Michelle V. answered 07/28/23
Certified Graduate Statistician, American Statistical Association
Background
To understand this question better, let's make this problem more concrete. For example, our observations could represent the total number of students surveyed when conducting a poll of college students. These surveyed students are a sample taken from an overall population of all college students. A "success" might be defined as occurring when a student is female. In our sample, we have n = 681 observations and 335 successes. So our sample proportion of students who are female would be 335/681 or approximately 0.49.
A sample proportion is almost always different from the true population proportion due to random noise in the data. If you're conducting a survey of college students, your might by random chance happen to survey a few more or less female college students than you would find if you counted every college student in existence. The test statistic allows us to determine how likely we are to observe our calculated sample proportion of 0.49 if the true population proportion is equal to 0.46 (the null hypothesis).

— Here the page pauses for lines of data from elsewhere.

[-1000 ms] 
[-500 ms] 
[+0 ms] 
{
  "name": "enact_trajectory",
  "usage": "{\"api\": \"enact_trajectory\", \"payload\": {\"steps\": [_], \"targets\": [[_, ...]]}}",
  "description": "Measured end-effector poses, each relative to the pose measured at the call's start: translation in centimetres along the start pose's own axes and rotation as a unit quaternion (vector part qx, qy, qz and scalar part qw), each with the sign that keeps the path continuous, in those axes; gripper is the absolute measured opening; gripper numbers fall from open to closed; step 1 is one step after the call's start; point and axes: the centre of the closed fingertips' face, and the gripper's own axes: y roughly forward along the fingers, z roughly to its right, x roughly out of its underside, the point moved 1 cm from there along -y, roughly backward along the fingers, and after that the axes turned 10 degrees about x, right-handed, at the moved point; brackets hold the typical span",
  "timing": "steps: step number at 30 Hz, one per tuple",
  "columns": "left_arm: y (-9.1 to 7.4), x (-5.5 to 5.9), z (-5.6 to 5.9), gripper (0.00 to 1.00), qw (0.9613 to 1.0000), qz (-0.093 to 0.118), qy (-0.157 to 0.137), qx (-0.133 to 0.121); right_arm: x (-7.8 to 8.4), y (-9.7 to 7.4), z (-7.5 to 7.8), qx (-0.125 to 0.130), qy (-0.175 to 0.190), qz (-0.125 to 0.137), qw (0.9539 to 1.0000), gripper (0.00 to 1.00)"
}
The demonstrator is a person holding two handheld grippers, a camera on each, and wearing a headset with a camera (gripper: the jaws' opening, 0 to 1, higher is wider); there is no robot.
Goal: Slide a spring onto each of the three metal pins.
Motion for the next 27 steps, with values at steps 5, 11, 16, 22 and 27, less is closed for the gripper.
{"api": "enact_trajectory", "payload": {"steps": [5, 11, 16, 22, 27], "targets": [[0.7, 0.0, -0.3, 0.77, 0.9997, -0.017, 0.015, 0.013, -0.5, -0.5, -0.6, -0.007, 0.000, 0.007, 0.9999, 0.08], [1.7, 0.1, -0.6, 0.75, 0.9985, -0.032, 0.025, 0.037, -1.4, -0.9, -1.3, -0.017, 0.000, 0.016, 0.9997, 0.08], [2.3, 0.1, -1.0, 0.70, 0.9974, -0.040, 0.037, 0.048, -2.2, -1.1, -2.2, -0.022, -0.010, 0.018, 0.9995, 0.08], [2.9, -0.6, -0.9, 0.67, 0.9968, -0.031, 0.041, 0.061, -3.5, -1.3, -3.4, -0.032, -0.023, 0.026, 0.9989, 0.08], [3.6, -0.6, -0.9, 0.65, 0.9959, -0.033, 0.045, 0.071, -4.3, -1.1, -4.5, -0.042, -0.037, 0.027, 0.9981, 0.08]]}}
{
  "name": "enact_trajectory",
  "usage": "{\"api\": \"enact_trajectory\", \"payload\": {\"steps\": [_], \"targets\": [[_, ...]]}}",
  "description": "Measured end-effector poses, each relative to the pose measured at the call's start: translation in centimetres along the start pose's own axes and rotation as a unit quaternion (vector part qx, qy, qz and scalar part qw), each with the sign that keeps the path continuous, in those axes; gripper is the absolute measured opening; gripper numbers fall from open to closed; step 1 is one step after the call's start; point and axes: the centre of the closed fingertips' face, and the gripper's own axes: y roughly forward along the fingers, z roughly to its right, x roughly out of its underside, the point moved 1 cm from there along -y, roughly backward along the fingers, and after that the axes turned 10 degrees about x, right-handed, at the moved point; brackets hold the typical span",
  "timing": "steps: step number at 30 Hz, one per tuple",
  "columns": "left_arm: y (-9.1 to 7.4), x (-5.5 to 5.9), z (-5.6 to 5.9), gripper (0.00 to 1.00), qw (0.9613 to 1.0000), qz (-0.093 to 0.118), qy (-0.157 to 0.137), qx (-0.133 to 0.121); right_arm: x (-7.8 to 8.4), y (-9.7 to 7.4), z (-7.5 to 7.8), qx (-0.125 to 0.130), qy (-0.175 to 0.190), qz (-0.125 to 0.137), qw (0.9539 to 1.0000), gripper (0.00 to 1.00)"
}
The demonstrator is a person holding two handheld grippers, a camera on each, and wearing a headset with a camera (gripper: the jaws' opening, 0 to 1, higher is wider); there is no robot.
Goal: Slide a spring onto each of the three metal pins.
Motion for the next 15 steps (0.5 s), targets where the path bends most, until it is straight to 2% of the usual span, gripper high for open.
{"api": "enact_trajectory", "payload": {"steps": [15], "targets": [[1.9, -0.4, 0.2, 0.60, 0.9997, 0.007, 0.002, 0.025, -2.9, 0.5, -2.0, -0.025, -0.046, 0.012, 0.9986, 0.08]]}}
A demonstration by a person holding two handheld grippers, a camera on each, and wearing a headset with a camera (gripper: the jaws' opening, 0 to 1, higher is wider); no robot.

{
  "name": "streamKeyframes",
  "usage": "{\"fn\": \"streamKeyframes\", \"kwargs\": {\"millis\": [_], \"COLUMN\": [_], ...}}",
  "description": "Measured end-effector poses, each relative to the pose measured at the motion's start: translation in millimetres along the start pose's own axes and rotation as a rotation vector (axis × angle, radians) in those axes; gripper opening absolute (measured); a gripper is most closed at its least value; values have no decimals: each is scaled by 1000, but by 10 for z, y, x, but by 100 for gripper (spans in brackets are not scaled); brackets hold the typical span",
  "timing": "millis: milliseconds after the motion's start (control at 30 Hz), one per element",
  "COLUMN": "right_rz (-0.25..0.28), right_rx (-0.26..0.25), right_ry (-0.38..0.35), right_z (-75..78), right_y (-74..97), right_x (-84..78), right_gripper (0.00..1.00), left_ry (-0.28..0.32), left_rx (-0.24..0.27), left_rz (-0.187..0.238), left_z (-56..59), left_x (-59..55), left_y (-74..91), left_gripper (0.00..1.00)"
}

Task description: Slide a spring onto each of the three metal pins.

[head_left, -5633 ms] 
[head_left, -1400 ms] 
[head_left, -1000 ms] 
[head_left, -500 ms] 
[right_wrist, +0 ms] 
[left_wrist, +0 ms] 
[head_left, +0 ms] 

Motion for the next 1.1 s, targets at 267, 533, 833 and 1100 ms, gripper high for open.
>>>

The binomial distribution is the probability distribution that describes the behavior of a binary random variable (a variable that can take on two values, such as male and female). However, at large sample sizes, the normal distribution (a bell curve) is a good approximation of the binomial distribution. We prefer the normal distribution because it is much easier to work with mathematically than the binomial distribution.
The continuity correction factor is a way to correct for the fact that the binomial distribution and normal distribution are different for data with a small sample size. However in this case, we have n = 681 which is plenty large enough for the normal distribution to be a good approximation of the binomial distribution and also large enough that we can omit the continuity correction factor because it's impact would be so minimal.
Calculating The Test Statistic
Since we've established that we can use the normal distribution with no continuity correction factor, we can use a standard z-test for a proportion to test the likelihood of observing a sample proportion of around 0.49 when the true population proportion is 0.46.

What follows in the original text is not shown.